To develop a useful organ surrogate device for in vitro analysis of complex human physiology, we mimic this complex physical microenvironment in which cells are normally situated. We recreated the critical alveolar-capillary interface of the lung air sac in our human lung-on-a-chip by developing a 3D microfluidic device that contains two parallel microchannels with the same dimensions separated by a thin flexible membrane made of poly(dimethylsiloxane) (PDMS) ECM-coated. We tried to approximate the width of our microchannels to the the average diameter of an alveolus in human lungs. Normally the membrane would be porous to allow for nutrient exchange between the cell tissues, but we did not have the time to make the silicon master for this. Also, we had to omit the adjacent vacuum channels and thus the breathing function, as it is stated, that the simulation of the human lung on a chip is pretty accurate, even without “breathing”.

Human alveolar epithelial cells and pulmonary microvascular endothelial cells are then introduced into the upper and lower microchannels, respectively, and grown on the ECM-coated membrane for at least 5 days to form two closely apposed tissue monolayers. During cell culture, medium is perfused continuously through both channels to provide cells with nutrients and to remove their metabolic wastes.
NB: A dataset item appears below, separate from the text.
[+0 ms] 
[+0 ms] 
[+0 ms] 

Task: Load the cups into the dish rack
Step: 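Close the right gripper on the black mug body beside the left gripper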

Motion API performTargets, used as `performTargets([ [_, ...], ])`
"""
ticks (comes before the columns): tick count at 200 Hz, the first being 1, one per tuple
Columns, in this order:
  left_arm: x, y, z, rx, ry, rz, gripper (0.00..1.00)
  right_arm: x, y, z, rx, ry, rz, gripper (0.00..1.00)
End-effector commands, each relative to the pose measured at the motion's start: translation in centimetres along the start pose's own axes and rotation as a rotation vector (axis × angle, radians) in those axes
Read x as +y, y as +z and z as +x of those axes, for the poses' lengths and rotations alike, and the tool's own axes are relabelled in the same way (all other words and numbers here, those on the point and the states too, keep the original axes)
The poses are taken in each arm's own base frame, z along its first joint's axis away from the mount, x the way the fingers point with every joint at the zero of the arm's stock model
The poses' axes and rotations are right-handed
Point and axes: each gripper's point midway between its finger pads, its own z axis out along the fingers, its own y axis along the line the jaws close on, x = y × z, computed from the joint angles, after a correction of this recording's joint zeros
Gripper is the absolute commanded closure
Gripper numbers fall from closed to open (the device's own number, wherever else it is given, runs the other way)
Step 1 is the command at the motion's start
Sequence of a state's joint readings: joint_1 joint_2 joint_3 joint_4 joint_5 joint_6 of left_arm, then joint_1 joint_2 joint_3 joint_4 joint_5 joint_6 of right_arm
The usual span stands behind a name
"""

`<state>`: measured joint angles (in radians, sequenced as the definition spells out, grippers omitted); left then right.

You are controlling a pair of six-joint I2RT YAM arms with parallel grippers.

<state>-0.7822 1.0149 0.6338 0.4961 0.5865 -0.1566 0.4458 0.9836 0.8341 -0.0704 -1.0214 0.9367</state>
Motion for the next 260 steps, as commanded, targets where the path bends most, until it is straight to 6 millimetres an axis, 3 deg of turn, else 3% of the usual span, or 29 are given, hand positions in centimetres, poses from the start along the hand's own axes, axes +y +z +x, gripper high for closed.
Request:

Once confluence is reached, the culture medium is removed from the upper channel, and this channel is filled with air to form an air-liquid interface at the apical surface of the alveolar epithelium, which induces the cells to differentiate and express tissue-specific functions, such as surfactant production.

At the end, to test our device with its cells against toxicity, we infect them with multi-resistant microbial cells (Klebsiella pneumonia) for a 12 hour cycle. Next we introduce our modified Ga-siderophores so they hijack into the microbes and intoxicate them, while avoiding any human epi- and endothelial cells.

References:

  • [1] Dongeun Huh et al. (2013), "Microfabrication of human organs-on-chips", Nature Protocols. 2135, Vol. 8 No. 11.